## [Work item]
Report every line from the material that contains the word "xmin".

## [Supplied material]
--------------------------------

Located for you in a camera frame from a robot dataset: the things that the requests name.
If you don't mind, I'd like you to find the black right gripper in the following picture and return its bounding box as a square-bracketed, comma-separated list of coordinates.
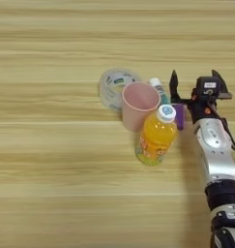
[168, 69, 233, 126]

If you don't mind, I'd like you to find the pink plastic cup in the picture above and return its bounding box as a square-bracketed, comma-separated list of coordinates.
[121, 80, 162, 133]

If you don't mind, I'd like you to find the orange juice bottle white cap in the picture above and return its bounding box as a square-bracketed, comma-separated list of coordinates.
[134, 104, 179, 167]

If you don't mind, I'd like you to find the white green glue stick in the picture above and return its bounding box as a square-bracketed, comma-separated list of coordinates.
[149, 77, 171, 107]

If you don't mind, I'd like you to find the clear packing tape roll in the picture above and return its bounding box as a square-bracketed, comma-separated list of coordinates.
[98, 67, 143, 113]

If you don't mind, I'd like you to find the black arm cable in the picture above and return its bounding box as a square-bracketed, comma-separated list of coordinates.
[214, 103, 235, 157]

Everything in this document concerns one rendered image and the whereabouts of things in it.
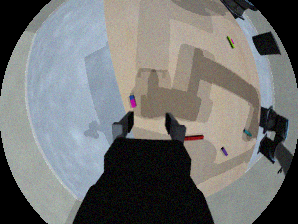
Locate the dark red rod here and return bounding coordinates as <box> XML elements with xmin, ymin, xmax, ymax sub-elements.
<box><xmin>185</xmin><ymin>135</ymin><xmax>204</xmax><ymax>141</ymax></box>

--------------------------------

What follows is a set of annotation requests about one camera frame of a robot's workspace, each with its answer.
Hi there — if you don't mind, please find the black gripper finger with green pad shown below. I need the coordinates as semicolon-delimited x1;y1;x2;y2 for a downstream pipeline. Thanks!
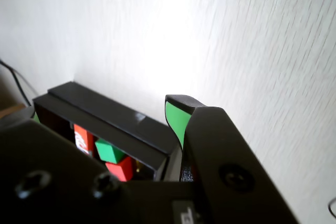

--------------------------------

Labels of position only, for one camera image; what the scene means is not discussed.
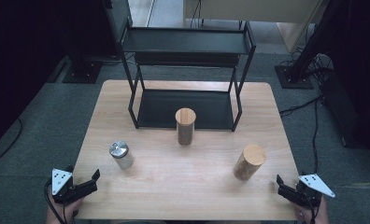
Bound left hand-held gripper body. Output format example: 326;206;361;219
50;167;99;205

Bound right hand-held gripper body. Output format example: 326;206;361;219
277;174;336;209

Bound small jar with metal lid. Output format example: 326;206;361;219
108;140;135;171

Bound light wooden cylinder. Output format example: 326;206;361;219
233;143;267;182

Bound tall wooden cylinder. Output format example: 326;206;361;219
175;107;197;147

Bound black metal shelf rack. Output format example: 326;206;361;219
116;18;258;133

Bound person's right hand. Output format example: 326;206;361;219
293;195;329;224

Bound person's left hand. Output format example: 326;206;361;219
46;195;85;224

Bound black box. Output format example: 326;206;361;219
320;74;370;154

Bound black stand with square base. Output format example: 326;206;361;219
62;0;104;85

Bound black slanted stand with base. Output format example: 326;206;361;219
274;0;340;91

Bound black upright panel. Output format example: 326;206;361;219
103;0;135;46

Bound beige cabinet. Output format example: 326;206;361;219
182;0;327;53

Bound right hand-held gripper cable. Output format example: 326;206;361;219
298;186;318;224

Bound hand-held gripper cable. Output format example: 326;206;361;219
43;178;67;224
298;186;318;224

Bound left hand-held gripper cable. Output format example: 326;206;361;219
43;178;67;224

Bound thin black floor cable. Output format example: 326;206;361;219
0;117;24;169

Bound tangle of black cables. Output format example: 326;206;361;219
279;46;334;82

--------------------------------

## [Response area]
Locate the dark red rod here and return bounding coordinates as <box> XML elements with xmin, ymin, xmax, ymax sub-elements.
<box><xmin>185</xmin><ymin>135</ymin><xmax>204</xmax><ymax>141</ymax></box>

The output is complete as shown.